**ASSIGNED TASK**
Write out the listing, please, but only from its first line through the line containing "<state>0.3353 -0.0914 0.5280", exactly as given and without pictures.

**SOURCE DATA**
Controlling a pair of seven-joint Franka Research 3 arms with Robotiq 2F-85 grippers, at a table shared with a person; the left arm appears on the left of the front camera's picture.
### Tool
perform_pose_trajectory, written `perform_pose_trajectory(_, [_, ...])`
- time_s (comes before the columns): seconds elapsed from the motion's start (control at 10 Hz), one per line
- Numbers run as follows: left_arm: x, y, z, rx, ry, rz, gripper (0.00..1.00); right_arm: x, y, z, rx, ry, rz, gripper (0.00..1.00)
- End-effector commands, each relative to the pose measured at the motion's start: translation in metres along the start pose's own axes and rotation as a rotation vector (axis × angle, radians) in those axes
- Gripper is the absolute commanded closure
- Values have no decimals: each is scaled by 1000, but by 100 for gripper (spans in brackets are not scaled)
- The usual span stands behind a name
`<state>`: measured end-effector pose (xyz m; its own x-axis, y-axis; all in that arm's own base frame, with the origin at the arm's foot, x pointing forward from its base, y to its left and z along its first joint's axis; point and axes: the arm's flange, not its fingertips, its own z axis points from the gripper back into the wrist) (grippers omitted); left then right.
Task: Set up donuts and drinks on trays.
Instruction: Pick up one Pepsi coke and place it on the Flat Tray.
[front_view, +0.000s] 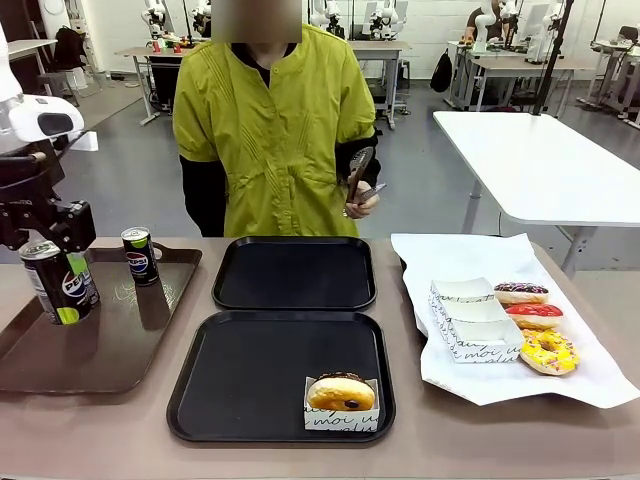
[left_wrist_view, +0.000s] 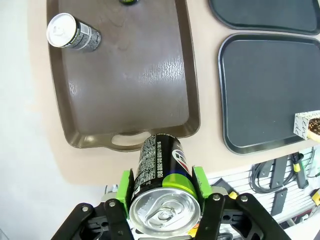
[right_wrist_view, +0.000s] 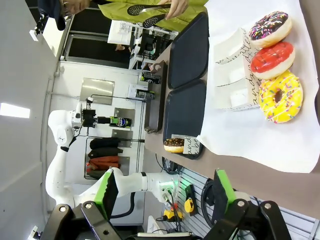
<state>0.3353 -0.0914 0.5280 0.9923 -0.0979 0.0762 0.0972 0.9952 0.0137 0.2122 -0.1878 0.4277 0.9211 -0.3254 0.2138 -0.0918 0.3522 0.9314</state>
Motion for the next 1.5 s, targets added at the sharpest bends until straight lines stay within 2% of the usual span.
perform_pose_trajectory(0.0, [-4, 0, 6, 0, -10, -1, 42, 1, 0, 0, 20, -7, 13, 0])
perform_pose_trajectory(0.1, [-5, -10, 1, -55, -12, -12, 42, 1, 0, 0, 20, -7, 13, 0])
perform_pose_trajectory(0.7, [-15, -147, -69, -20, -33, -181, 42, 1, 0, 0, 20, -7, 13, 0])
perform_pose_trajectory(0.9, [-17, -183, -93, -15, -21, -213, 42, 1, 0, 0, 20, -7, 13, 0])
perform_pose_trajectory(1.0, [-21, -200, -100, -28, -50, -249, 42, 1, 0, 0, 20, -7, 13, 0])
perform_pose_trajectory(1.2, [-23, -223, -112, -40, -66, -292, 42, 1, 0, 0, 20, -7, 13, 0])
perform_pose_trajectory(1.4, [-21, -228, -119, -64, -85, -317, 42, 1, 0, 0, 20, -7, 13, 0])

**RESULT OF THIS TASK**
Controlling a pair of seven-joint Franka Research 3 arms with Robotiq 2F-85 grippers, at a table shared with a person; the left arm appears on the left of the front camera's picture.
### Tool
perform_pose_trajectory, written `perform_pose_trajectory(_, [_, ...])`
- time_s (comes before the columns): seconds elapsed from the motion's start (control at 10 Hz), one per line
- Numbers run as follows: left_arm: x, y, z, rx, ry, rz, gripper (0.00..1.00); right_arm: x, y, z, rx, ry, rz, gripper (0.00..1.00)
- End-effector commands, each relative to the pose measured at the motion's start: translation in metres along the start pose's own axes and rotation as a rotation vector (axis × angle, radians) in those axes
- Gripper is the absolute commanded closure
- Values have no decimals: each is scaled by 1000, but by 100 for gripper (spans in brackets are not scaled)
- The usual span stands behind a name
`<state>`: measured end-effector pose (xyz m; its own x-axis, y-axis; all in that arm's own base frame, with the origin at the arm's foot, x pointing forward from its base, y to its left and z along its first joint's axis; point and axes: the arm's flange, not its fingertips, its own z axis points from the gripper back into the wrist) (grippers omitted); left then right.
Task: Set up donuts and drinks on trays.
Instruction: Pick up one Pepsi coke and place it on the Flat Tray.
[front_view, +0.000s] 
[left_wrist_view, +0.000s] 
[right_wrist_view, +0.000s] 
<state>0.3353 -0.0914 0.5280 0.9923 -0.0979 0.0762 0.0972 0.9952 0.0137 0.2122 -0.1878 0.4277 0.9211 -0.3254 0.2138 -0.0918 0.3522 0.9314</state>

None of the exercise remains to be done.